Tuesday, 19 February 2013

Valuing a Business - Mason Hawkins on Dell

Valuing a business is part art, part science.  Since determining a business's true worth is subtle enough to resist any hard-and-fast formula, it's always useful to learn how successful investors do it.  After all, investors who have outperformed the market over an extended period of time must know how to identify undervalued assets.  The consensus these days is that most of a business's value lies in the free cash flows that it will generate in the future, albeit adding on surplus assets, and subtracting long-term liabilities.  

Warren Buffett pegs the value of a business on the earnings that will be generated "from now to kingdom come," though he's deliberately vague on specifics.  It appears that he doesn't employ any standard discounted cash flow model.  In fact, biographer Alice Schroeder, among the most well-informed and shrewdest of all Buffett-watchers, has suggested that when gauging a business's value he looks forward mostly by looking backward, focusing on a business’s past ability to generate profits as a predictor of future results.  If he's confident that the business has an enduring competitive advantage, and the industry it's operates in is unlikely to undergo major change, he assumes that tomorrow will look much the same as yesterday and today.  

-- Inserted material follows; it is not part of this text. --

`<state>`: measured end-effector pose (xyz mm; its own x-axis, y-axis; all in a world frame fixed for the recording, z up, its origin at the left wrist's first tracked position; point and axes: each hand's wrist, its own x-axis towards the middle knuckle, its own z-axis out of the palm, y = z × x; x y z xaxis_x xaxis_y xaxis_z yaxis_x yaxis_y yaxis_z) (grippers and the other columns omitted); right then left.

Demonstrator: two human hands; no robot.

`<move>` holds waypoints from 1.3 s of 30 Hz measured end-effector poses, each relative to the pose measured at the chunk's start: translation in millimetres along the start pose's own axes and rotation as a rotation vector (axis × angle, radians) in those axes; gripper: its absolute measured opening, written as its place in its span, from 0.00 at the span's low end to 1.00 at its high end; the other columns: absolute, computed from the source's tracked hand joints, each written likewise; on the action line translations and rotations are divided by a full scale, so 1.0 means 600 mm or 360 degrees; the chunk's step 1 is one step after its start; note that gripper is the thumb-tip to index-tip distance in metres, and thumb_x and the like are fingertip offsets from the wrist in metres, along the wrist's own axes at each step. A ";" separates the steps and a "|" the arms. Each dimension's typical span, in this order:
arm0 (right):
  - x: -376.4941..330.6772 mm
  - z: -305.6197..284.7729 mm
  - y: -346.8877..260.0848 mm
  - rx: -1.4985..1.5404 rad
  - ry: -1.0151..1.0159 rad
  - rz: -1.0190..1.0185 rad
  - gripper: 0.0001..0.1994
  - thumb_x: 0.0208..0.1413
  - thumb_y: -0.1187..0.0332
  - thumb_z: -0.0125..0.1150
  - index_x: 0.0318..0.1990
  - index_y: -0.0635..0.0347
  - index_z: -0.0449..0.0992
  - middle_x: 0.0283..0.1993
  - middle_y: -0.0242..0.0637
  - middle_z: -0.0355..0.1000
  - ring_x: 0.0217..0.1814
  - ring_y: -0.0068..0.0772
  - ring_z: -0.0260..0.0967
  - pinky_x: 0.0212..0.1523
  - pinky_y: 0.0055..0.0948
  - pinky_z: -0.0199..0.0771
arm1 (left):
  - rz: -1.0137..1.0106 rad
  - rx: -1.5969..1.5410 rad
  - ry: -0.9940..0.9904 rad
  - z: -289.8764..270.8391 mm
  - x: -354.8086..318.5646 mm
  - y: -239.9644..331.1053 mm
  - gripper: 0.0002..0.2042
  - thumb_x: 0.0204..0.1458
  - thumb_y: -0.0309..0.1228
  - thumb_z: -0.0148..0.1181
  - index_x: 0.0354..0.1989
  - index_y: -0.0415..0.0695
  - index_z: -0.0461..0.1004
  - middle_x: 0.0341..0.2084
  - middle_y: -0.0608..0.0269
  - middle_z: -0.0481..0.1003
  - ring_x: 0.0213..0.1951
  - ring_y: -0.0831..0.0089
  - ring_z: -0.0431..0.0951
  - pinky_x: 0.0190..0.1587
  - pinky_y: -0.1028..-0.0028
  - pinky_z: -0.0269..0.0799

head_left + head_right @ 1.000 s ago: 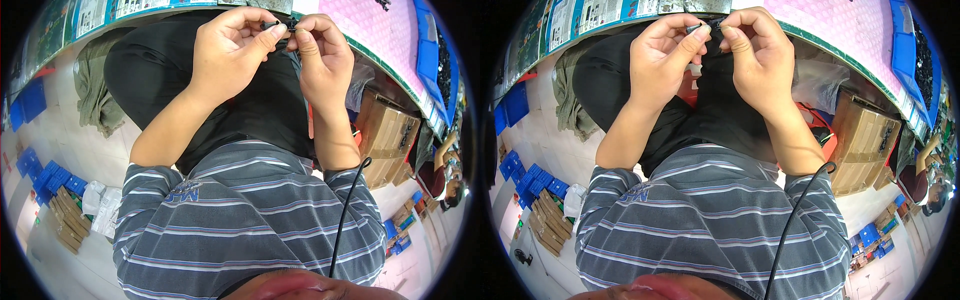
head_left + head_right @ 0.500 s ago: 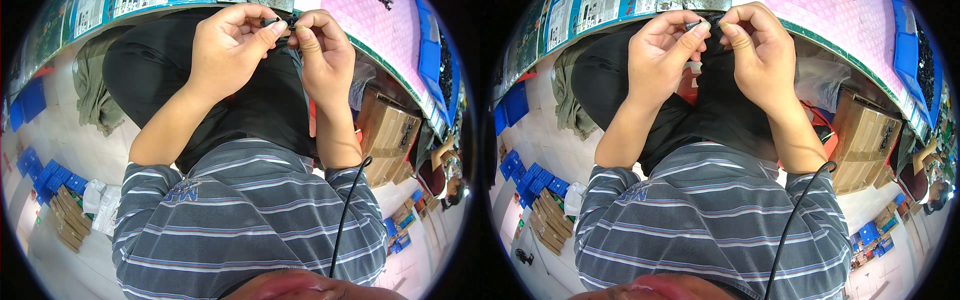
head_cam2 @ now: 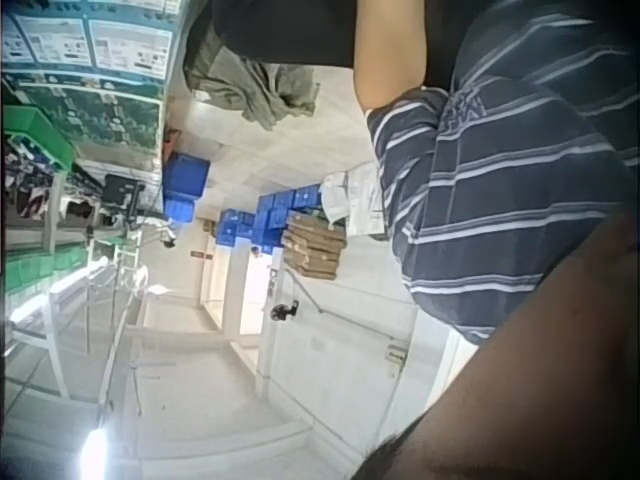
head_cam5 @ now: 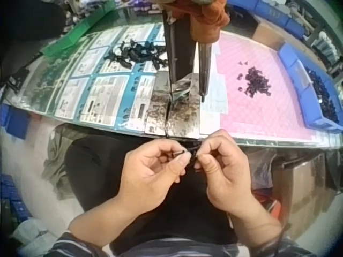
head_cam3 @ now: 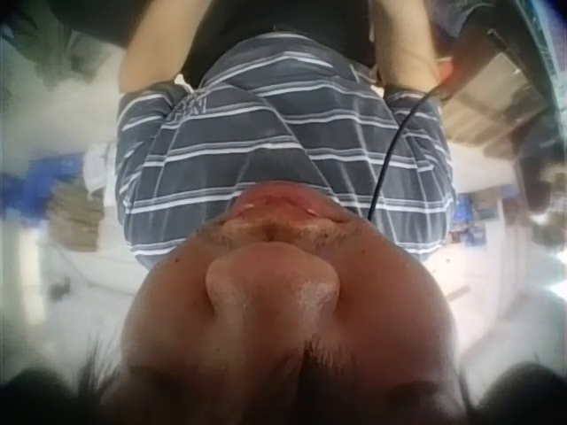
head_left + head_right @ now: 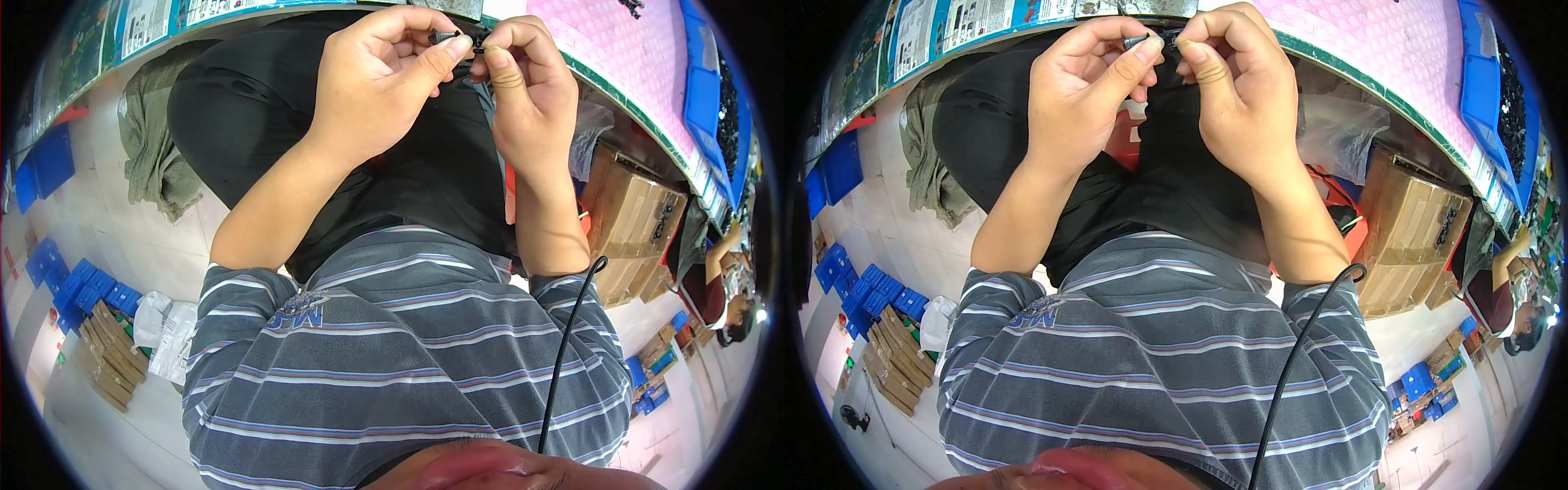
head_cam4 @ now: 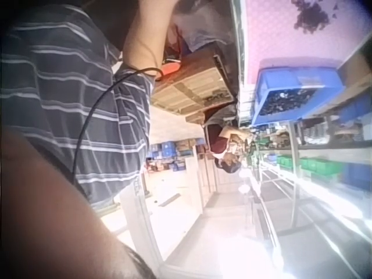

However, there are other valid ways of assessing a company's worth.  One of North America's foremost investors is Mason Hawkins, of Southeastern Asset Management.  He is currently campaigning on behalf of Dell shareholders, maintaining that the proposed leveraged buyout, led by founder Michael Dell, "grossly undervalues" the company.  In fact, he argues in a recent publication that the tech giant is worth nearly twice what's being offered.  Given that Southeastern is the largest outside shareholder, owning 8.5% of Dell's stock, the business world will be watching closely as events unfold.

Happily for investors and students of investing, Hawkins not only makes explicit what he thinks Dell is actually worth - $23.72 per share - he offers details about he arrives at his conclusion.  Essentially, Hawkins breaks Dell down into its constituent parts - no longer merely a purveyor of low-priced desktops, the company now sells servers, software and services, in addition to its financing operation - and attaches a multiple to current operating income.  The multiples applied are different for each business, reflecting the going rate for comparable companies in their respective industries.  He sums up these numbers, adds net cash plus an estimate of the value of recent acquisitions, then subtracts unallocated financing and corporate expenses.  While Hawkins doesn't attempt to quantify it, he notes that Dell's distribution network offers the company a competitive advantage, adding further value.

Number-loving investors will be fascinated by Hawkins' analysis, but the important work is actually qualitative.  Taking apart Dell piece by piece forces Hawkins to carefully consider each of its component businesses, and how they compare to competitors in their respective industries.  While this analysis focuses on today's earnings, rather than attempting to predict what may happen tomorrow, it has one crucially important thing in common with a future cash flow estimate: it places a company's value in its ability to sell products and services to customers.  Hawkins goes on to suggest several scenarios that may unlock latent value, but the value itself resides in the quality of the business.